## Task objective
The response must be a precise copy of the records that follow.

## Available data
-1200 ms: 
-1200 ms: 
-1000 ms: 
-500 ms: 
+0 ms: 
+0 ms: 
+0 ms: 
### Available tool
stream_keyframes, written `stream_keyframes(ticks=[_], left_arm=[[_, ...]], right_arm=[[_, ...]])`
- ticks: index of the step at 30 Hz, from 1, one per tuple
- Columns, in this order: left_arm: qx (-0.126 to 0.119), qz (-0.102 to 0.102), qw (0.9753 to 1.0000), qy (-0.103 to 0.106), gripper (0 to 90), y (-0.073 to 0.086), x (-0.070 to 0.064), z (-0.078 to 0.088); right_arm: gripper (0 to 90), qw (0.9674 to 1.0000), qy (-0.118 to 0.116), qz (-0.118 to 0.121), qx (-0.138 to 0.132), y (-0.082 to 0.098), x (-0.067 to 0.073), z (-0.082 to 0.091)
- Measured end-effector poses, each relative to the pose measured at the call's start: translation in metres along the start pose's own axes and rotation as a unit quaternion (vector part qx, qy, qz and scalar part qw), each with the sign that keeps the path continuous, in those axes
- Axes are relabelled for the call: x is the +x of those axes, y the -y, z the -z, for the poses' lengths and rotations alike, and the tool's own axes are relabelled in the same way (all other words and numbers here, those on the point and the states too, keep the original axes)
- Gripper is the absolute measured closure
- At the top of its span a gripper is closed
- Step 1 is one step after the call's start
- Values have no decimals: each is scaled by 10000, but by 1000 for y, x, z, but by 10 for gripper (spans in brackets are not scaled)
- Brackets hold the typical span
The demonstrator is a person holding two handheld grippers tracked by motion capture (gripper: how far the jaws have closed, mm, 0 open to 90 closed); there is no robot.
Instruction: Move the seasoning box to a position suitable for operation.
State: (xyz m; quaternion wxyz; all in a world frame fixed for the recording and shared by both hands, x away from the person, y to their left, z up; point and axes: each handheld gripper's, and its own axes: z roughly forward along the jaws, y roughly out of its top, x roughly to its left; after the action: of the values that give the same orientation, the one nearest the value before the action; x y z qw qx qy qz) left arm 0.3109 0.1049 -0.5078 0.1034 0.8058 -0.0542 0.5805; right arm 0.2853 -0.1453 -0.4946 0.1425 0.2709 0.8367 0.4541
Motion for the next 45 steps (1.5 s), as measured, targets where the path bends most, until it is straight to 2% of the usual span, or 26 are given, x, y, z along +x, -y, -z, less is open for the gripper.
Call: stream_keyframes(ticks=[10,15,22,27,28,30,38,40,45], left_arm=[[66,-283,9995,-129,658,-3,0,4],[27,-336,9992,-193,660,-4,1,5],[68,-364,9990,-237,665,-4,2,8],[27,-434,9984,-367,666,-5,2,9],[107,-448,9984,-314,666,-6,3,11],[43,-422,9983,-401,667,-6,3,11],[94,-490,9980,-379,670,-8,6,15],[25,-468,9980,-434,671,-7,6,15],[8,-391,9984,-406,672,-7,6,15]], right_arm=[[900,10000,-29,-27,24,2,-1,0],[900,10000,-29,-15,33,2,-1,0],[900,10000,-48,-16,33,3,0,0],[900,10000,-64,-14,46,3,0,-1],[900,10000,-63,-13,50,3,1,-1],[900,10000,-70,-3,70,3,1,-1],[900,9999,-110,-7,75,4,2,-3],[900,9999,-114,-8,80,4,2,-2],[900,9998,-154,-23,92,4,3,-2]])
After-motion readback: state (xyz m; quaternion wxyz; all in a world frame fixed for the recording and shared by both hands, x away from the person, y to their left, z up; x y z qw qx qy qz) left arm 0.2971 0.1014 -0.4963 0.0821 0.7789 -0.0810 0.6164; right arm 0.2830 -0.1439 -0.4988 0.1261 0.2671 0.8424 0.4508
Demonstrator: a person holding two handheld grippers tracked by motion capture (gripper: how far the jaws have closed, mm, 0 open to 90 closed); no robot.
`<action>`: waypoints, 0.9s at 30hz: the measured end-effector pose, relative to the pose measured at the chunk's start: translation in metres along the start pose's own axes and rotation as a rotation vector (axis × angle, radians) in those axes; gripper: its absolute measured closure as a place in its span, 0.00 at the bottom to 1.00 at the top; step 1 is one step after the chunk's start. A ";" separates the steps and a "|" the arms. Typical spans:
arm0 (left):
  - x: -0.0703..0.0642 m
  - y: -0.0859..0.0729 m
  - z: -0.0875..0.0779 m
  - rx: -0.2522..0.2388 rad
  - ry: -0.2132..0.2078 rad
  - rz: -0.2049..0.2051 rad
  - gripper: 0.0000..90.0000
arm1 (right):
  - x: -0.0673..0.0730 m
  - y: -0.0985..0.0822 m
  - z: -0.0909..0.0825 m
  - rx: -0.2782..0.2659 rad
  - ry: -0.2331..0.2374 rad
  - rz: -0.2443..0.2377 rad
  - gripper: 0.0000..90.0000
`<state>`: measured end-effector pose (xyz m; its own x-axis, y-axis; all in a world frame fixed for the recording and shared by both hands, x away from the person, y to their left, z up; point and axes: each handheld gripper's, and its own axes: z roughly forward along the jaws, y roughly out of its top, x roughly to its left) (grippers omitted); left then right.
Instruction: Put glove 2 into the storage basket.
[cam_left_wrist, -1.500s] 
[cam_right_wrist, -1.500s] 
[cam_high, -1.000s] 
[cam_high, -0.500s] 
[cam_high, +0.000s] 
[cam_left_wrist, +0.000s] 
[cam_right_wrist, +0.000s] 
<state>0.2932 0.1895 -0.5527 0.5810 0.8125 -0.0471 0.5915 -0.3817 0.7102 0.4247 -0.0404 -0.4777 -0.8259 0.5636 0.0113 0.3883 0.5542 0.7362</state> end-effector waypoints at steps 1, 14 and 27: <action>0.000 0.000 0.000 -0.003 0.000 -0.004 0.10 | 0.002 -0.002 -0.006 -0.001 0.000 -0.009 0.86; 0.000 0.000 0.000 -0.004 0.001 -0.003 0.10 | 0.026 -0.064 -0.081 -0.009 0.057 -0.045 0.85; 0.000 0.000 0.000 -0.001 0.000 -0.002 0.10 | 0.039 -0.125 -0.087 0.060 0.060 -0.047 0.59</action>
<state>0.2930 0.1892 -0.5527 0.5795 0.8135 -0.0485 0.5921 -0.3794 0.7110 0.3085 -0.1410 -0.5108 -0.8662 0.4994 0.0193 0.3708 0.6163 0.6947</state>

## Reply to the task
-1200 ms: 
-1200 ms: 
-1000 ms: 
-500 ms: 
+0 ms: 
+0 ms: 
+0 ms: 
### Available tool
stream_keyframes, written `stream_keyframes(ticks=[_], left_arm=[[_, ...]], right_arm=[[_, ...]])`
- ticks: index of the step at 30 Hz, from 1, one per tuple
- Columns, in this order: left_arm: qx (-0.126 to 0.119), qz (-0.102 to 0.102), qw (0.9753 to 1.0000), qy (-0.103 to 0.106), gripper (0 to 90), y (-0.073 to 0.086), x (-0.070 to 0.064), z (-0.078 to 0.088); right_arm: gripper (0 to 90), qw (0.9674 to 1.0000), qy (-0.118 to 0.116), qz (-0.118 to 0.121), qx (-0.138 to 0.132), y (-0.082 to 0.098), x (-0.067 to 0.073), z (-0.082 to 0.091)
- Measured end-effector poses, each relative to the pose measured at the call's start: translation in metres along the start pose's own axes and rotation as a unit quaternion (vector part qx, qy, qz and scalar part qw), each with the sign that keeps the path continuous, in those axes
- Axes are relabelled for the call: x is the +x of those axes, y the -y, z the -z, for the poses' lengths and rotations alike, and the tool's own axes are relabelled in the same way (all other words and numbers here, those on the point and the states too, keep the original axes)
- Gripper is the absolute measured closure
- At the top of its span a gripper is closed
- Step 1 is one step after the call's start
- Values have no decimals: each is scaled by 10000, but by 1000 for y, x, z, but by 10 for gripper (spans in brackets are not scaled)
- Brackets hold the typical span
The demonstrator is a person holding two handheld grippers tracked by motion capture (gripper: how far the jaws have closed, mm, 0 open to 90 closed); there is no robot.
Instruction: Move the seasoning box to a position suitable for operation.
State: (xyz m; quaternion wxyz; all in a world frame fixed for the recording and shared by both hands, x away from the person, y to their left, z up; point and axes: each handheld gripper's, and its own axes: z roughly forward along the jaws, y roughly out of its top, x roughly to its left; after the action: of the values that give the same orientation, the one nearest the value before the action; x y z qw qx qy qz) left arm 0.3109 0.1049 -0.5078 0.1034 0.8058 -0.0542 0.5805; right arm 0.2853 -0.1453 -0.4946 0.1425 0.2709 0.8367 0.4541
Motion for the next 45 steps (1.5 s), as measured, targets where the path bends most, until it is straight to 2% of the usual span, or 26 are given, x, y, z along +x, -y, -z, less is open for the gripper.
Call: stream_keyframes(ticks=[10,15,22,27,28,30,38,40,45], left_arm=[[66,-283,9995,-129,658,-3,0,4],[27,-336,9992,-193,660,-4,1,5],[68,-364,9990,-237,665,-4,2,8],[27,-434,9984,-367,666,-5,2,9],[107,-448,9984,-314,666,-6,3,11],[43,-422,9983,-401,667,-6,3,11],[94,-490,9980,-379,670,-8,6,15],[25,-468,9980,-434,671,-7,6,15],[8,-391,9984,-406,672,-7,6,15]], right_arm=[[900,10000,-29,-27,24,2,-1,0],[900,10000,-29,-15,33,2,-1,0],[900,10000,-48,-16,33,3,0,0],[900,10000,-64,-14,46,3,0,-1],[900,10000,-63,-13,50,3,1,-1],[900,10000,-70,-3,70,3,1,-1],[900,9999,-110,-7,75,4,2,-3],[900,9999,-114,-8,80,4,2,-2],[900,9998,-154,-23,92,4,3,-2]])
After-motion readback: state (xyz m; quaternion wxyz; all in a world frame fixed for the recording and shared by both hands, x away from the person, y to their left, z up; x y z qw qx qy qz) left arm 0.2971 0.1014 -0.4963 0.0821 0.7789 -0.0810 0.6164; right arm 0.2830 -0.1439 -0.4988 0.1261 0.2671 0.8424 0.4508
Demonstrator: a person holding two handheld grippers tracked by motion capture (gripper: how far the jaws have closed, mm, 0 open to 90 closed); no robot.
`<action>`: waypoints, 0.9s at 30hz: the measured end-effector pose, relative to the pose measured at the chunk's start: translation in metres along the start pose's own axes and rotation as a rotation vector (axis × angle, radians) in those axes; gripper: its absolute measured closure as a place in its span, 0.00 at the bottom to 1.00 at the top; step 1 is one step after the chunk's start. A ";" separates the steps and a "|" the arms. Typical spans:
arm0 (left):
  - x: -0.0703..0.0642 m
  - y: -0.0859..0.0729 m
  - z: -0.0875..0.0779 m
  - rx: -0.2522..0.2388 rad
  - ry: -0.2132..0.2078 rad
  - rz: -0.2049..0.2051 rad
  - gripper: 0.0000..90.0000
arm1 (right):
  - x: -0.0673..0.0730 m
  - y: -0.0985..0.0822 m
  - z: -0.0909..0.0825 m
  - rx: -0.2782..0.2659 rad
  - ry: -0.2331..0.2374 rad
  - rz: -0.2443..0.2377 rad
  - gripper: 0.0000..90.0000
`<state>`: measured end-effector pose (xyz m; its own x-axis, y-axis; all in a world frame fixed for the recording and shared by both hands, x away from the person, y to their left, z up; point and axes: each handheld gripper's, and its own axes: z roughly forward along the jaws, y roughly out of its top, x roughly to its left) (grippers omitted); left then right.
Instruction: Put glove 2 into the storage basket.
[cam_left_wrist, -1.500s] 
[cam_right_wrist, -1.500s] 
[cam_high, -1.000s] 
[cam_high, -0.500s] 
[cam_high, +0.000s] 
[cam_left_wrist, +0.000s] 
[cam_right_wrist, +0.000s] 
<state>0.2932 0.1895 -0.5527 0.5810 0.8125 -0.0471 0.5915 -0.3817 0.7102 0.4247 -0.0404 -0.4777 -0.8259 0.5636 0.0113 0.3883 0.5542 0.7362</state> end-effector waypoints at steps 1, 14 and 27: <action>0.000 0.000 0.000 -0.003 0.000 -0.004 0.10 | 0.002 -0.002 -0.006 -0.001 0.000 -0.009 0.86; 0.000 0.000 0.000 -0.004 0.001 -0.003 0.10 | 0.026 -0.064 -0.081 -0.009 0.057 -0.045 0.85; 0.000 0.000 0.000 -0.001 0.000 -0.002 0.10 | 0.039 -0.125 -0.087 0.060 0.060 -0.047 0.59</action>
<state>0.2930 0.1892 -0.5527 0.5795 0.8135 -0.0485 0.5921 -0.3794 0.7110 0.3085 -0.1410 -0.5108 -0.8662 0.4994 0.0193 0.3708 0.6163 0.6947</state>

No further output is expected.